3. Quelle rentabilité pouvez-vous espérer ?

Les opérations Malraux offrent en général une rentabilité locative brute moyenne de 3 %. Mais ce n’est pas tant la rentabilité de ce type d’investissement qui séduit ceux qui y ont recours que la défiscalisation qu’il permet et la possibilité de réaliser une plus-value à la revente. Car bien qu’ils nécessitent des travaux de restauration et l’intervention d’un architecte des Bâtiments de France, les immeubles éligibles au Malraux sont, pour la plupart, des biens très prisés en raison notamment de :

  • leur emplacement : une large majorité des immeubles éligibles se trouvant dans des zones préservées, souvent en centre-ville;
  • leur valeur historique et/ou architecturale : il s’agit de biens de caractère qui se valoriseront avec le temps;
  • leur nombre limité : la demande est très largement supérieure à l’offre disponible.

Bon à savoir

  • Comme pour tout investissement immobilier, dans le cas d’un investissement en Malraux, le prix du bien devra être cohérent par rapport au marché local. À défaut, la plus-value que vous pourriez réaliser à la sortie s’en trouverait amoindrie. S’il s’avère qu’il est véritablement exceptionnel, un logement acquis en Malraux pourra toutefois parfois voir son prix de vente majoré de 20 %. Ce qui est rare est cher…
  • Si le dispositif Malraux s’est considérablement démocratisé, il n’en reste pas moins un outil de défiscalisation dont il est essentiel de connaître le maniement. Un conseiller en gestion de patrimoine vous l’expliquera et saura vous conseiller utilement.

 


 

Les points clés à retenir

  • En contrepartie de la réalisation de travaux de restauration dans un bien résidentiel d’exception et de l’engagement de louer pendant neuf ans, le dispositif de défiscalisation Malraux permet de déduire jusqu’à 120 000 € sur quatre ans de ses impôts.
  • Un investissant en Malraux, vous défiscaliserez mais pourrez aussi espérer profiter d’une plus-value intéressante à la revente.
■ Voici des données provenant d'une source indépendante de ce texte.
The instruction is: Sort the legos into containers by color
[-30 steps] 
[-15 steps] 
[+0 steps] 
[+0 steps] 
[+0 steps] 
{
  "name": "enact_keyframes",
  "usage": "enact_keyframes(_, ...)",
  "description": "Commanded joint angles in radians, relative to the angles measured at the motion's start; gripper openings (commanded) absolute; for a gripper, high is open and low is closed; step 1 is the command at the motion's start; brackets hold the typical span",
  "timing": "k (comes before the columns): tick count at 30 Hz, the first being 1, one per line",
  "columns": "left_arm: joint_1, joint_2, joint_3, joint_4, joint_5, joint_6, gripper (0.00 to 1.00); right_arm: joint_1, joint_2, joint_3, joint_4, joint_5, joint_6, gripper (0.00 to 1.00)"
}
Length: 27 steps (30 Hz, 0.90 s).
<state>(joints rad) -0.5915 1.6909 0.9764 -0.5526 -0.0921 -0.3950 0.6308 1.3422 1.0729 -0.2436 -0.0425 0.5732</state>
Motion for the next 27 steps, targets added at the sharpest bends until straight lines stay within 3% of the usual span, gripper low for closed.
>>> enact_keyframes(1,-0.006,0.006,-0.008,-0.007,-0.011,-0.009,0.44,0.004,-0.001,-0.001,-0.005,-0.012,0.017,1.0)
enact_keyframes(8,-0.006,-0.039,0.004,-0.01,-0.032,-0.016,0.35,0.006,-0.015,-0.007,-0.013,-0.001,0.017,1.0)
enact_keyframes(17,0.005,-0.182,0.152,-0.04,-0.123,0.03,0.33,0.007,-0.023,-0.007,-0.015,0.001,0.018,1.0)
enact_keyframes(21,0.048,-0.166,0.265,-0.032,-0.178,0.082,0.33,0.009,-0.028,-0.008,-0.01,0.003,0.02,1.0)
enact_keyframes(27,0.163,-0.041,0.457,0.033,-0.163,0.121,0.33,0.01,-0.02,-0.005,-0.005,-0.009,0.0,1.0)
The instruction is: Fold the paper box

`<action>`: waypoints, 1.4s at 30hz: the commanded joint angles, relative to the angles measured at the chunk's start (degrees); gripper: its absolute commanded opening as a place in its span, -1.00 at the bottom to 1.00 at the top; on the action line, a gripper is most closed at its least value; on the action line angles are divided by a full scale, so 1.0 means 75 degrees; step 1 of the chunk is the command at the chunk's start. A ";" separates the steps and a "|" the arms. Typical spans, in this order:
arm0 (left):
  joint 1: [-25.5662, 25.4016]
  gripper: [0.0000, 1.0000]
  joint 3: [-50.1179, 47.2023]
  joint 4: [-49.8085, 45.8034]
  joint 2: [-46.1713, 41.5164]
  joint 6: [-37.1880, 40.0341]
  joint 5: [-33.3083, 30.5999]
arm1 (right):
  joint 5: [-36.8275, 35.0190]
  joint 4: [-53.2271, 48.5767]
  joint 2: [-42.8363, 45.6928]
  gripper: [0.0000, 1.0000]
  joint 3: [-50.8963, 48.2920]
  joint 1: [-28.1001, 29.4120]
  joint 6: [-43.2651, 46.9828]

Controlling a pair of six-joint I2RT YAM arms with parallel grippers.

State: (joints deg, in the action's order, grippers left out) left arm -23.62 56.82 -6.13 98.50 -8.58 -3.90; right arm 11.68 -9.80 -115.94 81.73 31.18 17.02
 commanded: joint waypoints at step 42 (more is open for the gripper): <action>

En effet, ce dispositif cible des biens de caractère qui prendront de la valeur avec les années.
  • Pour vérifier que la loi Malraux a sa place dans votre stratégie patrimoniale, recueillez l’avis d’un conseiller en gestion de patrimoine avant de vous lancer. Car si elle offre de nombreux avantages (défiscalisation, plus-value à la sortie…), elle implique également certaines contraintes (rendement locatif peu performant, travaux importants, engagement de louer pendant neuf ans…).
  • La loi Malraux s’adresse davantage à des contribuables désireux de se constituer un patrimoine haut de gamme qu’à des investisseurs souhaitant profiter d’une rentabilité élevée.